> [Task details] With the first line below as the start and the line containing "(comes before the" as the end, copy every line between them exactly, ends included.

> [Given information]

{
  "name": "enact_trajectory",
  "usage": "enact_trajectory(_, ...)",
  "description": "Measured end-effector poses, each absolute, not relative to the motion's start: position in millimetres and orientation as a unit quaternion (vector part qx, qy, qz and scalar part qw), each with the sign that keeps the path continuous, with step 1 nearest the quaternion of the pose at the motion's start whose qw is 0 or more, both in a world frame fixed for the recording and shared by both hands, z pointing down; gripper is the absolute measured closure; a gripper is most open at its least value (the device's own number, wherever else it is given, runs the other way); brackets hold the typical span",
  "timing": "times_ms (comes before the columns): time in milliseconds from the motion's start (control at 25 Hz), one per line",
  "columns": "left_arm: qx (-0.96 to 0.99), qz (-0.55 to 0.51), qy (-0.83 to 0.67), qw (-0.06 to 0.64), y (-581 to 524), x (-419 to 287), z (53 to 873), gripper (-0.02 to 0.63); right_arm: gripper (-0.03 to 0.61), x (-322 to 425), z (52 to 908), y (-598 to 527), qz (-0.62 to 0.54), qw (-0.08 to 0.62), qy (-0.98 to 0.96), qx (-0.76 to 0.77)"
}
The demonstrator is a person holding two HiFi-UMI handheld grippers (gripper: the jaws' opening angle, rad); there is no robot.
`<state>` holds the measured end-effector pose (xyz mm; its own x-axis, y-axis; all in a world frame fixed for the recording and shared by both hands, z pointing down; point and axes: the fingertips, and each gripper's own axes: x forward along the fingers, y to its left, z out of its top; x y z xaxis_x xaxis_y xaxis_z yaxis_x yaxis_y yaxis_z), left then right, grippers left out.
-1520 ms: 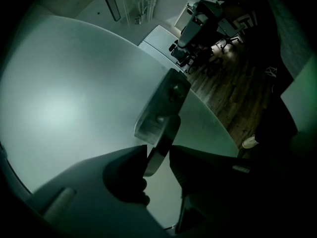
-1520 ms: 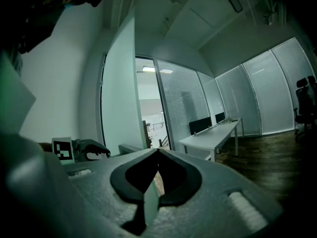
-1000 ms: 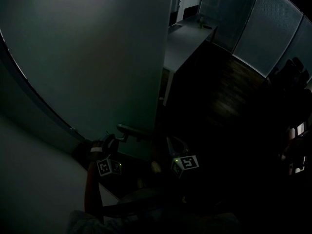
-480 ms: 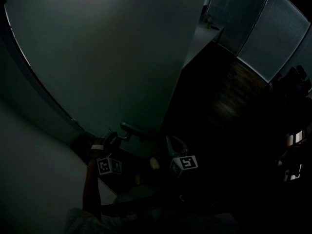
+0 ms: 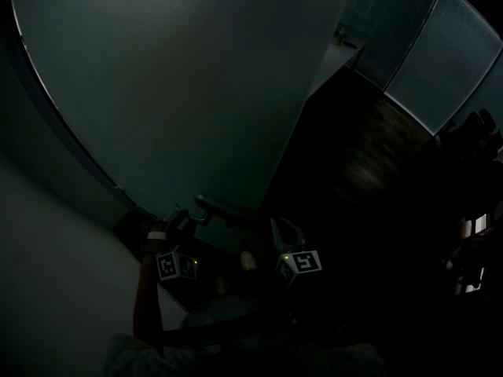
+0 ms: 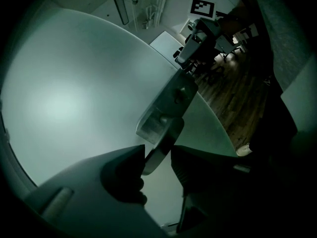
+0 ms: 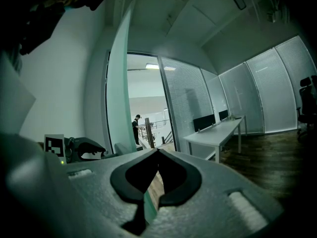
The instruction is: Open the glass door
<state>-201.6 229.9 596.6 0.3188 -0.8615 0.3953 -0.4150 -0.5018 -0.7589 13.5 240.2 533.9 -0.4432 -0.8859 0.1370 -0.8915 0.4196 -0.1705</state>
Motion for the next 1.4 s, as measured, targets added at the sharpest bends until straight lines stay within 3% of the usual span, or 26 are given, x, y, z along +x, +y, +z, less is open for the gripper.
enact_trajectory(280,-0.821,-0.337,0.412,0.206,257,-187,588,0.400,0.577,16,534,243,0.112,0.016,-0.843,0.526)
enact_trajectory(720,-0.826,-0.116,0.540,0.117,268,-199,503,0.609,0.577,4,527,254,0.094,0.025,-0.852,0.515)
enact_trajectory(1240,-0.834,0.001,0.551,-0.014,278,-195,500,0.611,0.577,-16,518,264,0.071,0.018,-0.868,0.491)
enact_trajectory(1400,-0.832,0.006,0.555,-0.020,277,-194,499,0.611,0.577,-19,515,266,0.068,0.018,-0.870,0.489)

> [Exercise output]
{
  "name": "enact_trajectory",
  "usage": "enact_trajectory(_, ...)",
  "description": "Measured end-effector poses, each absolute, not relative to the motion's start: position in millimetres and orientation as a unit quaternion (vector part qx, qy, qz and scalar part qw), each with the sign that keeps the path continuous, with step 1 nearest the quaternion of the pose at the motion's start whose qw is 0 or more, both in a world frame fixed for the recording and shared by both hands, z pointing down; gripper is the absolute measured closure; a gripper is most open at its least value (the device's own number, wherever else it is given, runs the other way); brackets hold the typical span",
  "timing": "times_ms (comes before the columns): time in milliseconds from the motion's start (control at 25 Hz), one per line",

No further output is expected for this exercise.